When the Cotton Patch was White
*A small piece I worked on over the past couple of months, recently resurrected from my computer to be shared with friends. Enjoy!*
A man lumbers towards my porch, his face gnarled with age like an old oak tree. I can barely see his squinty eyes through the lumps of flesh underneath his glasses. He’s coming my way for a friendly chat, a pleasant conclusion to his afternoon stroll. I didn’t invite this man for a visit; until he began speaking I wasn’t even sure I wanted his company. Introductions are made; I’m to call him Mr. Hawkins. His voice matched his appearance, gravely and jaded.
Mr. Hawkins began telling me about his deceased wife, an odd way to begin a conversation with a stranger. “I was married to my first wife for forty-two years, we did everything together until we lost her to cancer. She was a good woman, raised our four kids right outside of Boiling Springs. They all turned out pretty good, except for my youngest son, but I suppose every family has a rotten apple in the basket.”

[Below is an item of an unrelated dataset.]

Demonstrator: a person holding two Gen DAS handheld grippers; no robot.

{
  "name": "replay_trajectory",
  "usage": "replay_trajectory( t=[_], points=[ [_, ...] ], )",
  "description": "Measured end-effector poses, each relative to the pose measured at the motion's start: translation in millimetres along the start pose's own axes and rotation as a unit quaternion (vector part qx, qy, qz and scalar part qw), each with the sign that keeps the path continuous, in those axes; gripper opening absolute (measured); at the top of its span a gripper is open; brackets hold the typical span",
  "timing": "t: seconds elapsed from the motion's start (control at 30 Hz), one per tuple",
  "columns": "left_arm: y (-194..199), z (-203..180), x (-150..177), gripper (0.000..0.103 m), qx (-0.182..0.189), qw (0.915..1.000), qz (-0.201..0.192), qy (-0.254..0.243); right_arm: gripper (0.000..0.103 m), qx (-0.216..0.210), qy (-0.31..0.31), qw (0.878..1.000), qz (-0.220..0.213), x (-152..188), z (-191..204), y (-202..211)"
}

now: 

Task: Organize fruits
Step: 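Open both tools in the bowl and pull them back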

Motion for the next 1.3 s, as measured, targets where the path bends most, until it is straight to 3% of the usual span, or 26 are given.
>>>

I nod, thinking of my own family’s rotten apple.
“My second wife is a good woman, too. She’s a nice woman to live with, keeps me company. I married her four years ago, this’ll be our third Christmas together.”
Mr. Hawkins didn’t bother to correct his memory math, neither did I.
“I met my first wife when she was sixteen, I was twenty-one. I was a dairy farmer then. When the cotton patch was white, we lost the farm. We had three hogs and one dairy cow, and that dairy cow gave us the smoothest milk you ever tasted. That man came up from South Carolina and took all our corn and cotton. He took it all and that was when the farm was broken up.”
He jabbed his cane into the dirt.
“Now I live just up the road with my second wife, she’s a good woman. I aim to visit my sons but I don’t like the traffic on the highways. Kids don’t know how to drive, so I’ll just stay at home. When my daughter got her first car, I told her I’d sit on my couch until it was safe to leave.” His chuckle turned into the cough of a smoker, lungs that have been wiped with a harmful coating of nicotine. Mr. Hawkins gazed into the distance, as if surveying land which had been replaced by highways and fast-food chains, “Those cotton patches will never be white again.”